AI API
The ThreatWinds AI API provides unified access to multiple AI providers (OpenAI, Gemini, Claude, and ThreatWinds self-hosted models) through a standardized OpenAI-compatible interface. It handles model management, chat completions with streaming, token counting, embeddings generation, and audio processing.
Overview
ThreatWinds AI API allows you to:
| Feature | Description | Documentation |
|---|---|---|
| Model Management | List and query available AI models across providers | Models |
| Chat Completions | Generate AI responses with streaming and tool support | Chat Completions |
| Token Counting | Count tokens before making inference requests | Token Counting |
| Embeddings | Generate vector embeddings for semantic search and similarity | Embeddings |
| Audio | Speech-to-text transcription and text-to-speech synthesis | Audio |
| Voices | Reference list of all available TTS voice IDs | Voices |
| Data Store | Multi-tenant structured storage for AI workflows | Store |
Key Features
- OpenAI-compatible API - Drop-in replacement for OpenAI’s Chat Completions API
- SSE Streaming - Real-time streaming responses for better UX
- Function Calling - Tool/function support for external integrations
- Multi-provider - Access OpenAI, Gemini, Claude, and ThreatWinds self-hosted models through one API
- Multimodal - Support for text, images, and audio inputs
- Extended Reasoning - Enable step-by-step reasoning for complex tasks
Authentication
The AI API supports two authentication methods:
| Authentication Method | Description |
|---|---|
| Bearer Token | Session-based authentication using Authorization: Bearer <token> header |
| API Key | API key authentication using api-key and api-secret headers |
For details on how to obtain authentication credentials, see the Authentication section.
API Endpoints
The base URL for the AI API is:
https://apis.threatwinds.com/api/ai/v1
For detailed information about each endpoint, please refer to the specific documentation pages.
Supported Providers
The AI API aggregates models from multiple providers. Use the /models endpoint to discover all currently available models and their capabilities.

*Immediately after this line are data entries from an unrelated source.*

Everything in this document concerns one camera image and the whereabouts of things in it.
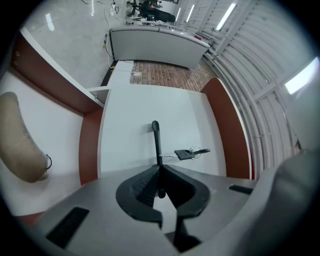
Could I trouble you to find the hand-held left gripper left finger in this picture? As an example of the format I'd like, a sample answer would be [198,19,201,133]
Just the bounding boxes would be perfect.
[37,164,176,256]

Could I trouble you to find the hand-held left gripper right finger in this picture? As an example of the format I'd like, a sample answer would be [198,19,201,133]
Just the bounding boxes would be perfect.
[163,164,258,253]

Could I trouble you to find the person's right forearm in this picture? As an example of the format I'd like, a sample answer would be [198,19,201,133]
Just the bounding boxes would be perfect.
[0,91,51,184]

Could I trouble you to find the black wrist band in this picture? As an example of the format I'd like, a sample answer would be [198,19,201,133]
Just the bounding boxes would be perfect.
[44,152,54,174]

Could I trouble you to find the white pipe run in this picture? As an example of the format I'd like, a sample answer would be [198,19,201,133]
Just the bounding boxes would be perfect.
[204,47,301,181]

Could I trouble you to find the black office chair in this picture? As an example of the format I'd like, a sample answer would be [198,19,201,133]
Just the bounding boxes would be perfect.
[125,0,176,24]

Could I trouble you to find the black keys on ring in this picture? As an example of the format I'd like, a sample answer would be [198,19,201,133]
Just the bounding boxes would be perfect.
[159,145,211,161]

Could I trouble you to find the yellow-green cable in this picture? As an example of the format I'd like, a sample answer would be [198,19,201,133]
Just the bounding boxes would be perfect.
[102,32,116,71]

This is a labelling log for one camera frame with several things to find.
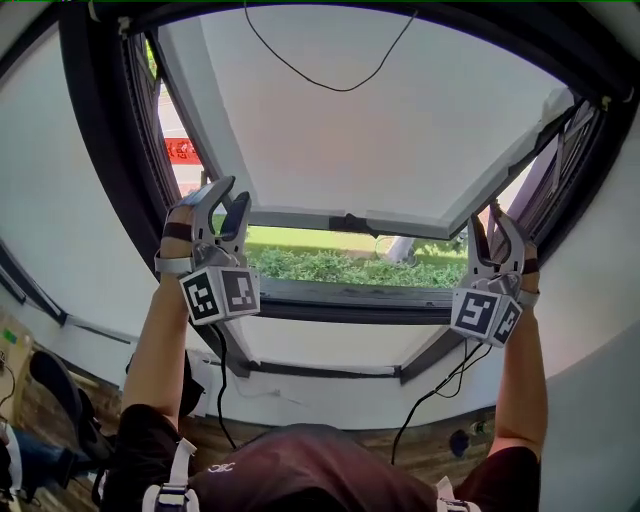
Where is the thin pull cord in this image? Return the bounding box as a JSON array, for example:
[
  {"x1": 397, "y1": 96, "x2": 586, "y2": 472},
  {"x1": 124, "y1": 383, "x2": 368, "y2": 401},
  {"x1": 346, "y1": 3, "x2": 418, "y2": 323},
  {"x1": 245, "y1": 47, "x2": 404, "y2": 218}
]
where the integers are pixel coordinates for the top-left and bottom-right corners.
[{"x1": 243, "y1": 0, "x2": 419, "y2": 94}]

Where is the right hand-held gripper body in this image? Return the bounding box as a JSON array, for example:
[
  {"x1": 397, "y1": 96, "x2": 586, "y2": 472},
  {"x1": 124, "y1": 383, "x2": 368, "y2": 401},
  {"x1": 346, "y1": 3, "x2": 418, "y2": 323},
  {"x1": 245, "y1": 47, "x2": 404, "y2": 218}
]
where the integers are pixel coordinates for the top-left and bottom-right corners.
[{"x1": 449, "y1": 272, "x2": 524, "y2": 349}]

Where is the person's left forearm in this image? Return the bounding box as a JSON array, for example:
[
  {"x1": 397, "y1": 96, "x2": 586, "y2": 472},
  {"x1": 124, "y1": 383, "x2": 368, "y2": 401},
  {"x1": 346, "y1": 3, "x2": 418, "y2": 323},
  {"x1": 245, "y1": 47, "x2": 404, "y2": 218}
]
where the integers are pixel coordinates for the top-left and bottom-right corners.
[{"x1": 121, "y1": 272, "x2": 202, "y2": 432}]

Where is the grey framed awning window sash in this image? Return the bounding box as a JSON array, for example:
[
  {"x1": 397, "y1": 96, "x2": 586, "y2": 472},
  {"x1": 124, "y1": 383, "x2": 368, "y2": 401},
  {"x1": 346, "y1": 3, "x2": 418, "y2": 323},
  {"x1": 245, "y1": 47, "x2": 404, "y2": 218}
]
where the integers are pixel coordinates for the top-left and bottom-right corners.
[{"x1": 148, "y1": 14, "x2": 582, "y2": 242}]

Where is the dark blue cloth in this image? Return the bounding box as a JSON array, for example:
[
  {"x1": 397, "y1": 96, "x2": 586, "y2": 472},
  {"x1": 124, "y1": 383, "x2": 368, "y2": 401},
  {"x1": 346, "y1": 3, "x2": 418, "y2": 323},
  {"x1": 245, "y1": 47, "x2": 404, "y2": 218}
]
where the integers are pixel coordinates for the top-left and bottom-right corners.
[{"x1": 447, "y1": 428, "x2": 472, "y2": 459}]

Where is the green hedge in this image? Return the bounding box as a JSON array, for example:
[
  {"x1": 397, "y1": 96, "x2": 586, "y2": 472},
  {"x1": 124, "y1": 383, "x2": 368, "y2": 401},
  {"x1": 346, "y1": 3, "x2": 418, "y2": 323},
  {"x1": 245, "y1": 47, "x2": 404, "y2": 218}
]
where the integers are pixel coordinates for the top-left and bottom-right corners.
[{"x1": 243, "y1": 243, "x2": 470, "y2": 290}]

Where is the light wooden table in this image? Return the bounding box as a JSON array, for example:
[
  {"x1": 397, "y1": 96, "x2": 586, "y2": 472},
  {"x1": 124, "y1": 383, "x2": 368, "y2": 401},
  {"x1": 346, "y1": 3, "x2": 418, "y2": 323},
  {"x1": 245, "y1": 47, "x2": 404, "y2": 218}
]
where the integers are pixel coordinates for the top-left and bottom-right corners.
[{"x1": 0, "y1": 309, "x2": 37, "y2": 427}]

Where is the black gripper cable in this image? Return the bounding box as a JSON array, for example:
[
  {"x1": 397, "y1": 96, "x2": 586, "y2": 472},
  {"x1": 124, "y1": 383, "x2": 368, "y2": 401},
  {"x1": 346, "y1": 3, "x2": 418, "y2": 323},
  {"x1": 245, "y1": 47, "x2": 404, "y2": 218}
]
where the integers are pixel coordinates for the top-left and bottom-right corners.
[
  {"x1": 208, "y1": 323, "x2": 240, "y2": 451},
  {"x1": 389, "y1": 339, "x2": 494, "y2": 466}
]

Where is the black window frame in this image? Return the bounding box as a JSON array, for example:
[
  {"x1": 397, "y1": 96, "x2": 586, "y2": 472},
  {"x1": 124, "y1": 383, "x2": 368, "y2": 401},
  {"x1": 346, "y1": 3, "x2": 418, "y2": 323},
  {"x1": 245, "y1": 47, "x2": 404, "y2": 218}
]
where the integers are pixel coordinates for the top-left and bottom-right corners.
[{"x1": 56, "y1": 0, "x2": 640, "y2": 387}]

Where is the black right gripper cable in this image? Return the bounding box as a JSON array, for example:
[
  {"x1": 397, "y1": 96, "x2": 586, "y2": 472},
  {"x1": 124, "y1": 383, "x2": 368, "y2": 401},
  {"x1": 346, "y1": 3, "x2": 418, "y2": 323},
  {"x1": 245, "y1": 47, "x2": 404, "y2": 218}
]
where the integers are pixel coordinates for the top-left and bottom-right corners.
[{"x1": 389, "y1": 339, "x2": 494, "y2": 466}]

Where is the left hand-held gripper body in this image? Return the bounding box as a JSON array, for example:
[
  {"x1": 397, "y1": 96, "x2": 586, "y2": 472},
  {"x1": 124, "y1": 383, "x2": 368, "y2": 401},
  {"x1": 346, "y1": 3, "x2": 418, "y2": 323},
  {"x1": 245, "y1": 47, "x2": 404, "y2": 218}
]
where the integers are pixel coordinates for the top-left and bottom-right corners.
[{"x1": 179, "y1": 242, "x2": 262, "y2": 327}]

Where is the white harness shoulder strap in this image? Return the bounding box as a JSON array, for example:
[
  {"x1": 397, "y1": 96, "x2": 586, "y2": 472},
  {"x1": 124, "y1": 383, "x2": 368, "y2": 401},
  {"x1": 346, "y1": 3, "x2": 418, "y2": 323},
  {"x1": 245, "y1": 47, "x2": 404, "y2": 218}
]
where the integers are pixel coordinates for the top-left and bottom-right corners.
[
  {"x1": 433, "y1": 476, "x2": 484, "y2": 512},
  {"x1": 142, "y1": 437, "x2": 202, "y2": 512}
]

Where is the black mesh office chair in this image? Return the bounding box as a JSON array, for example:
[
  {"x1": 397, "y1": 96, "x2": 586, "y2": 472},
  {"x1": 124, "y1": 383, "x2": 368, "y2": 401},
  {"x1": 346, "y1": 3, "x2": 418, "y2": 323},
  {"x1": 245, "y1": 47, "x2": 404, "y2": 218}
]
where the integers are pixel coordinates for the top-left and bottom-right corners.
[{"x1": 28, "y1": 349, "x2": 117, "y2": 502}]

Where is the red banner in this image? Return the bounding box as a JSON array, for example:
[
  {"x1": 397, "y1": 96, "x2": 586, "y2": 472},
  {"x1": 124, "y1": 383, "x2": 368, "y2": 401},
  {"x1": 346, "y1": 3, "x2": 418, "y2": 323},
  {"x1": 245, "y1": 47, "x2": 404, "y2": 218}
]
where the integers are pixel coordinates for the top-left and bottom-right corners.
[{"x1": 163, "y1": 137, "x2": 202, "y2": 164}]

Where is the black framed side window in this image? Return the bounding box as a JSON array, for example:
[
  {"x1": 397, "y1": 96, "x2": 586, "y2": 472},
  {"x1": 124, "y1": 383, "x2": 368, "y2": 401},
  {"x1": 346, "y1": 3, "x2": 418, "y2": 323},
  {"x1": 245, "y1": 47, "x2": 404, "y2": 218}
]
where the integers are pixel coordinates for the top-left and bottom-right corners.
[{"x1": 0, "y1": 239, "x2": 70, "y2": 327}]

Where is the grey tree trunk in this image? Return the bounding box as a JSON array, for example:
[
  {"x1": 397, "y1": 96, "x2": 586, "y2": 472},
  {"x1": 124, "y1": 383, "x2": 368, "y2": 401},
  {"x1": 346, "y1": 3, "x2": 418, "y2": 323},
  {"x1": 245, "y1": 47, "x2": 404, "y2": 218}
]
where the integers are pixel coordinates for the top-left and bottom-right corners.
[{"x1": 384, "y1": 235, "x2": 417, "y2": 264}]

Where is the person's black t-shirt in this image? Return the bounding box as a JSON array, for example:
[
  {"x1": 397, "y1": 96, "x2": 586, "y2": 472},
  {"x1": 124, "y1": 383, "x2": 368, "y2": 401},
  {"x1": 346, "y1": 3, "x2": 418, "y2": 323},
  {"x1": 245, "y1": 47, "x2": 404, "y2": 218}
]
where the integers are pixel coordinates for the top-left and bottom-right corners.
[{"x1": 98, "y1": 402, "x2": 542, "y2": 512}]

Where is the person's right hand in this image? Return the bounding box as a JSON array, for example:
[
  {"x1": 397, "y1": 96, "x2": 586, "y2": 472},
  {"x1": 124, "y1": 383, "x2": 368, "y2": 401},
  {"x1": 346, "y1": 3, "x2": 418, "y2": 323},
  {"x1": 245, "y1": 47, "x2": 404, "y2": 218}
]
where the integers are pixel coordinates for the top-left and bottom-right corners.
[{"x1": 519, "y1": 242, "x2": 541, "y2": 306}]

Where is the person's right forearm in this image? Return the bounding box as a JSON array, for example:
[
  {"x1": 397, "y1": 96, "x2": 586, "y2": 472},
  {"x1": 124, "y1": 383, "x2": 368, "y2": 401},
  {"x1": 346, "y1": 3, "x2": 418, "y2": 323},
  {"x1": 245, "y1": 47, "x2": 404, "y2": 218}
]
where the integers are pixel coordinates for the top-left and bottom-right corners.
[{"x1": 491, "y1": 299, "x2": 549, "y2": 459}]

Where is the person's left hand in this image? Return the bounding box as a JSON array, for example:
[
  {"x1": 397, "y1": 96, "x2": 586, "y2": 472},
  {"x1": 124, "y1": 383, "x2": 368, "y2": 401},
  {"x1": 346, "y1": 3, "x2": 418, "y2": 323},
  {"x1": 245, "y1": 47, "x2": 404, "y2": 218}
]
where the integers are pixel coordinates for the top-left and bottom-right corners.
[{"x1": 157, "y1": 202, "x2": 195, "y2": 274}]

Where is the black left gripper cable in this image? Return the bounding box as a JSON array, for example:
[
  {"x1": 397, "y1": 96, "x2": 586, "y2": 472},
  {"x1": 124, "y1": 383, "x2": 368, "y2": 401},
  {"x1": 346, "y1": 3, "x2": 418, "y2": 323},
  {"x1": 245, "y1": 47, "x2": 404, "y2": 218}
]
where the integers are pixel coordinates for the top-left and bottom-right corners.
[{"x1": 208, "y1": 323, "x2": 240, "y2": 451}]

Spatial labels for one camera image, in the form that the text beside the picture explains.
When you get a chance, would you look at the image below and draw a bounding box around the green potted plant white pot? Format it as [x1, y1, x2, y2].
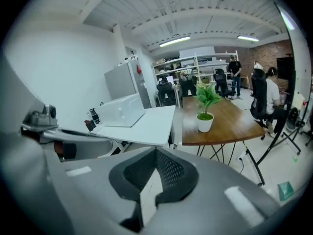
[192, 82, 224, 133]

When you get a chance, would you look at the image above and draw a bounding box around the silver refrigerator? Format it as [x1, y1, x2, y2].
[104, 57, 153, 109]

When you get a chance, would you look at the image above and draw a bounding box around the brown wooden table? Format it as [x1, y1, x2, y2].
[181, 95, 267, 165]

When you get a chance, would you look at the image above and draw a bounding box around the black wall monitor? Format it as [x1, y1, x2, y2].
[276, 57, 294, 80]

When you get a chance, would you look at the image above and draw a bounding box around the red and black box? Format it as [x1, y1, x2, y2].
[84, 119, 96, 132]

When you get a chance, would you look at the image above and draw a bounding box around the white wheeled rack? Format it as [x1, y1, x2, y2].
[281, 91, 313, 156]

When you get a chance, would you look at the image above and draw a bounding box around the white desk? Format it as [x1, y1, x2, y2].
[89, 104, 177, 154]

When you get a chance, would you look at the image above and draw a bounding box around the silver metal camera device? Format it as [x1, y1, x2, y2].
[21, 103, 59, 135]

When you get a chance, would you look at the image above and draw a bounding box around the black backpack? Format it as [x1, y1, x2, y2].
[285, 107, 300, 132]

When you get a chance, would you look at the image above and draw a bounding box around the black office chair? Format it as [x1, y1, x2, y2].
[250, 70, 275, 141]
[213, 69, 237, 99]
[156, 80, 177, 107]

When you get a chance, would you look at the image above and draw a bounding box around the long ceiling light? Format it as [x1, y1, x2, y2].
[237, 35, 259, 43]
[159, 35, 191, 47]

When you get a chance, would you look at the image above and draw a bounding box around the black curved stand frame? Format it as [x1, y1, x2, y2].
[244, 0, 302, 187]

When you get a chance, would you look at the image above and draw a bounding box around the white power strip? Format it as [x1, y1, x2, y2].
[238, 149, 250, 162]

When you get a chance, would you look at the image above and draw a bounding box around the white storage shelf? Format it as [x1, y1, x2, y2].
[152, 49, 239, 83]

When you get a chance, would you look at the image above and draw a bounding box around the black pen holder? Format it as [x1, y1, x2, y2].
[89, 108, 101, 125]

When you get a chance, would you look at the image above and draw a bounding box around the green bag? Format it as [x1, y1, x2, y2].
[277, 181, 294, 202]

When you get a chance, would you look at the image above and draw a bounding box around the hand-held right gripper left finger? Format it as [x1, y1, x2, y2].
[45, 146, 157, 235]

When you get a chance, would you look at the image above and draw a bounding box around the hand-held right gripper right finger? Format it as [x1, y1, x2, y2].
[144, 146, 281, 235]

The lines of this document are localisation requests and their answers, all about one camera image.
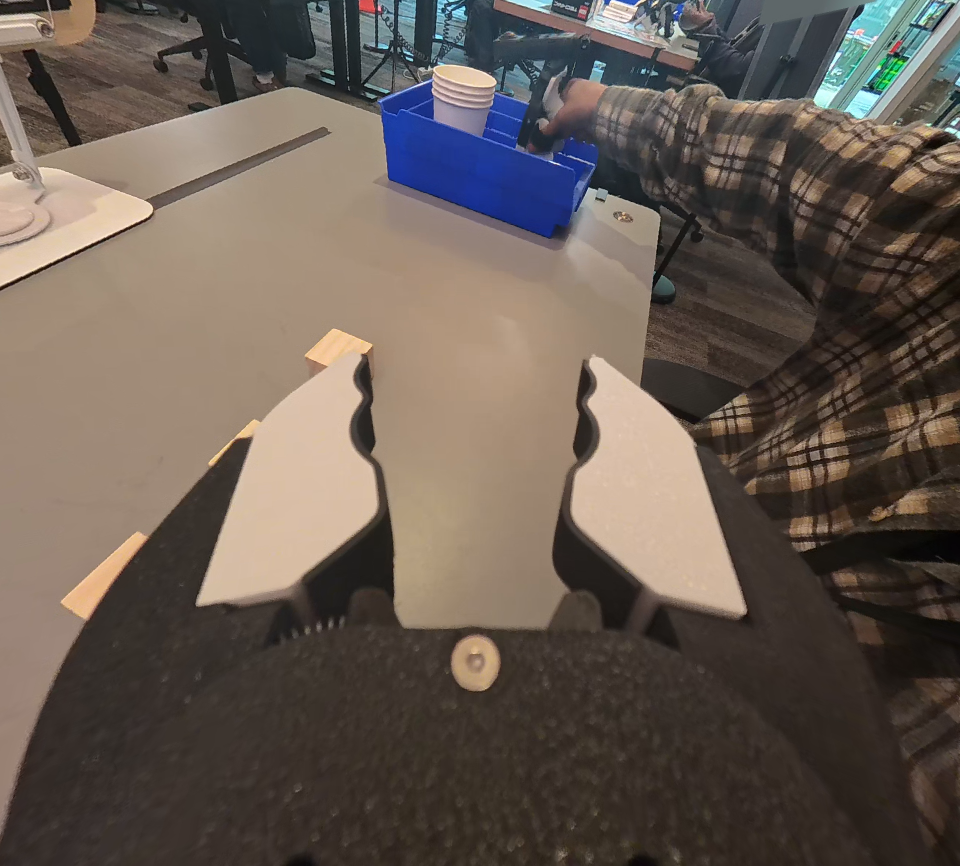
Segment person's right hand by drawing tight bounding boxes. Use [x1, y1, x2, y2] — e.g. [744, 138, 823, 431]
[541, 77, 607, 138]

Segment wooden cube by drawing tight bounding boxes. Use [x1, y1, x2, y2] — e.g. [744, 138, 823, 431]
[60, 532, 150, 620]
[207, 419, 263, 467]
[304, 328, 375, 382]

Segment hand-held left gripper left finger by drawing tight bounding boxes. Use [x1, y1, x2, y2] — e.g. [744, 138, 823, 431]
[195, 353, 391, 608]

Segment blue plastic bin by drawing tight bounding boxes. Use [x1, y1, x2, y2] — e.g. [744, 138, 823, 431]
[377, 80, 599, 239]

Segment black office chair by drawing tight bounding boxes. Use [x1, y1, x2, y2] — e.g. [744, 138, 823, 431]
[641, 356, 745, 426]

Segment person's right forearm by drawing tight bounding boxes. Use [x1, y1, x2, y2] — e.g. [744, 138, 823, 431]
[588, 82, 960, 860]

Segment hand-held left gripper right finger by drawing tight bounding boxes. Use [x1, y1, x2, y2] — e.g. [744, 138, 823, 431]
[558, 355, 750, 620]

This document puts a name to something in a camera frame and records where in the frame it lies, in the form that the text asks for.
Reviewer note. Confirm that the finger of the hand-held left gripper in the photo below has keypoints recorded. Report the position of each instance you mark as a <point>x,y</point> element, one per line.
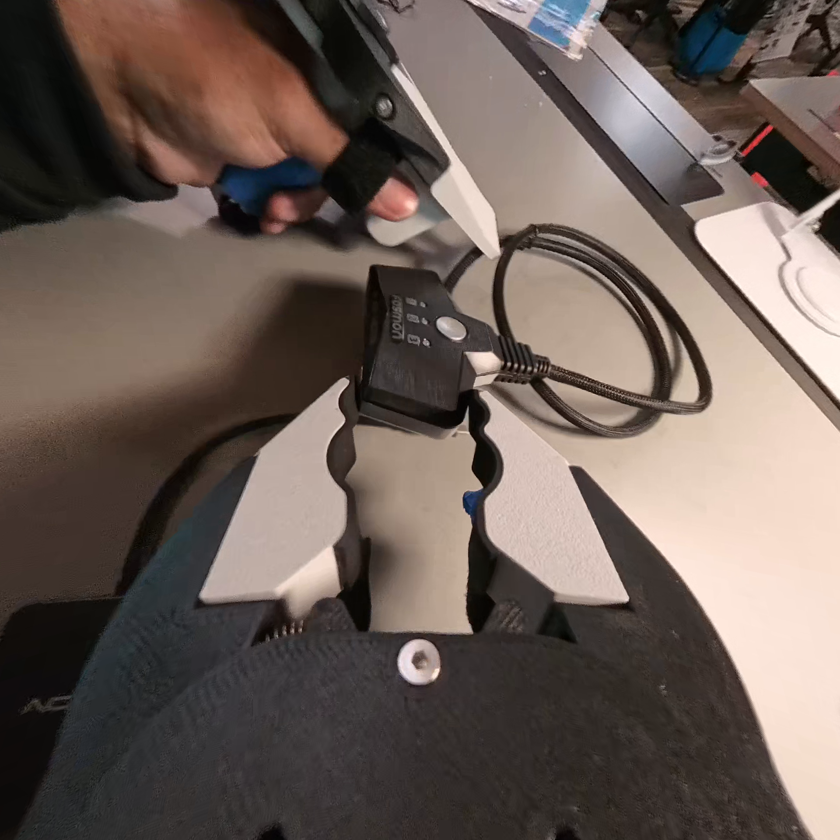
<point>453,177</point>
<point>407,229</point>

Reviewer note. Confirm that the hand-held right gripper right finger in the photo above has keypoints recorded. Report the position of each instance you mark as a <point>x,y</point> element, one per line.
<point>558,531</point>

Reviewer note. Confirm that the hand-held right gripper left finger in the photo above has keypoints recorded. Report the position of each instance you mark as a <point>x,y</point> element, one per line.
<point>275,525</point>

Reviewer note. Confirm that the person's left forearm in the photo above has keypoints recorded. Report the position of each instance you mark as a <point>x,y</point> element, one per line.
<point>39,98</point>

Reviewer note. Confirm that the person's left hand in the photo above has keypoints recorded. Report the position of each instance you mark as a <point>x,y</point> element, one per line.
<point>197,98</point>

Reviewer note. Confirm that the white paper sheet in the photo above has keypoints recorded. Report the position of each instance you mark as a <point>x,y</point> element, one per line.
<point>544,19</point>

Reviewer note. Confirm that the dark flat desk panel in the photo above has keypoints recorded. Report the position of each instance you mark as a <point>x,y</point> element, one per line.
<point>623,111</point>

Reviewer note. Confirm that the blue bag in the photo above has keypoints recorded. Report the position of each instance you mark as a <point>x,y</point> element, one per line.
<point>709,39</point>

| Provider | Description | Capabilities |
|---|---|---|
| OpenAI | External provider | Chat, tools-use, reasoning, code-generation, vision |
| Gemini (Google) | External provider | Chat, tools-use, reasoning, vision |
| Claude (Anthropic) | External provider | Chat, tools-use, reasoning, code-generation, vision |
| ThreatWinds | Self-hosted models (chat, embeddings, audio) | Chat, tools-use, text/code generation, text/vision embeddings, stt/tts |
Note: All self-hosted backends (chat, embeddings, audio) are reported under the single
threatwindsprovider ID on the unified API, regardless of the underlying serving technology. Each model’sowned_byfield still identifies the original maintainer (e.g.Alibabafor Qwen3,ThreatWindsfor Silas,OpenAIfor Whisper).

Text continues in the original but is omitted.